The health official went further to ask the individual if he would have gone to meetings where he sat in close proximity with a number of persons just to ensure that if he would have contracted the virus while on the flight that they would go to interview such persons.  

 

“Some of these persons went to hotels, and protocol was followed to make contact with the guests of the hotels,” noted Dr Laws.

 

A few passengers from the same flight joined a cruise liner the very next day, on Sunday January 21. Dr Laws said that she sent the list to the doctor on board and she also made contact with the Chief Medical Officers in the countries the particular cruise liner visited.

 

For the general public an advisory was issued by the Chief Medical Officer to the news media on Thursday January 25. The advisory itemised the symptoms of the disease and further noted, “The Ministry of Health in St.

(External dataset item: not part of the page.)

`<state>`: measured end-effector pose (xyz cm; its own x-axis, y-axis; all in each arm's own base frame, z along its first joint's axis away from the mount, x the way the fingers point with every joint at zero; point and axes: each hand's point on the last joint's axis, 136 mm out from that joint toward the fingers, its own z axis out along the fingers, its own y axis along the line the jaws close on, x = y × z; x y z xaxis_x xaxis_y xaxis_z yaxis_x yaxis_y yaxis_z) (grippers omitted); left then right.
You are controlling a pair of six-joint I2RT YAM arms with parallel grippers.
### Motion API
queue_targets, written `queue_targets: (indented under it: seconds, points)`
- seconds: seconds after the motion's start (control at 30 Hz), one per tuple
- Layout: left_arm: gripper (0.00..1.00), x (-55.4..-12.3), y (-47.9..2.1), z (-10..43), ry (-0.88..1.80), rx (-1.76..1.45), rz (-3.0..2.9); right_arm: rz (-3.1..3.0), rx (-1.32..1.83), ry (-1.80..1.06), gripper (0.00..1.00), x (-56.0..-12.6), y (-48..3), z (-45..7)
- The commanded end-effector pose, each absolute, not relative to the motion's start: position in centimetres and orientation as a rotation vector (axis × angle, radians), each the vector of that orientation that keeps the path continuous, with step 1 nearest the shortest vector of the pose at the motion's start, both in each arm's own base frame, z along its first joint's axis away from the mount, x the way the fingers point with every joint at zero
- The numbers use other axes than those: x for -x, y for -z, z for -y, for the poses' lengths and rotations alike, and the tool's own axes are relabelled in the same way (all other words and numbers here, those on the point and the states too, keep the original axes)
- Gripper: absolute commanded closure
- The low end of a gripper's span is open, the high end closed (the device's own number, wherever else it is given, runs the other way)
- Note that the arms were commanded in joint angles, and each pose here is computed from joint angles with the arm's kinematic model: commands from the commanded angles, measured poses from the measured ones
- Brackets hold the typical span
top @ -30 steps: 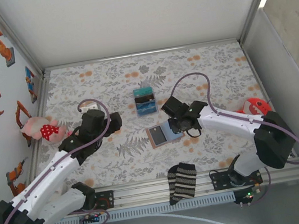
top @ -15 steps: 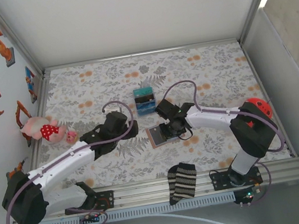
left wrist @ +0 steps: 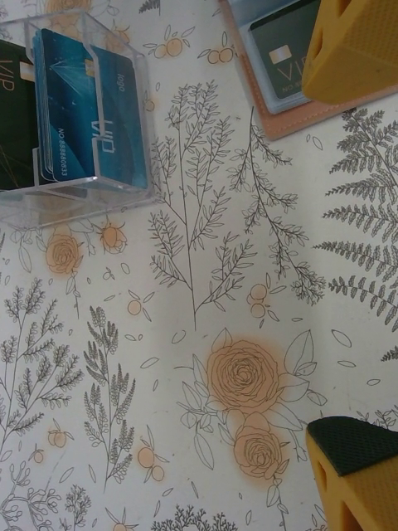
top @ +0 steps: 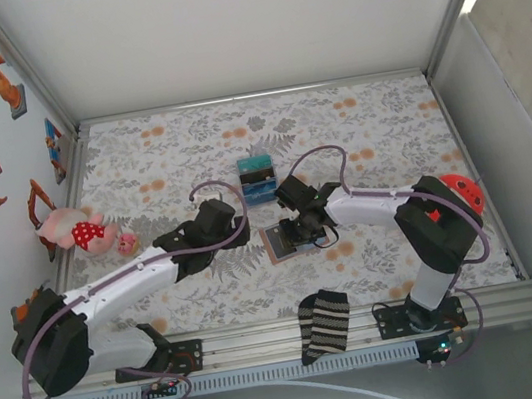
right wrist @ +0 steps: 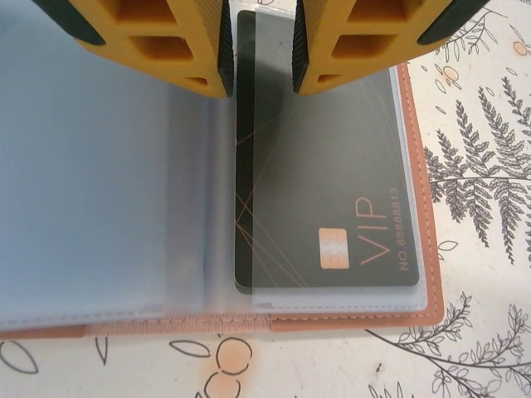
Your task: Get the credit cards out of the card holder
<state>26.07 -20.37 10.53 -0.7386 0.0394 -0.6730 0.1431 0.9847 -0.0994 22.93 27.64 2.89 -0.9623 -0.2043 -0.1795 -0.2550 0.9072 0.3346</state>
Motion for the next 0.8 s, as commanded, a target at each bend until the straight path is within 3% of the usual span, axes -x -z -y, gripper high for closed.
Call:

Kitts and Nevis is urging all parents and guardians to ensure that they and their children are adequately immunised.”

 

The advisory ended with the statement: “This advisory is intended to ensure that there is no in-country transmission of measles. Let us work together to ensure that the Federation of St. Kitts and Nevis remains measles free.” 

 

Dr Laws noted that the team members who went out looking for passengers that would have been on the said flight had a difficult time getting some of them as some of the addresses were not accurate. In this respect they would return to the airport to scan the actual form to get any other additional data that could help them to identify where the person went.

 

“So we have reached almost 100 all of the passengers that came in,” concluded Dr Laws. “None of the passengers is showing any signs, so that is good. We are happy.”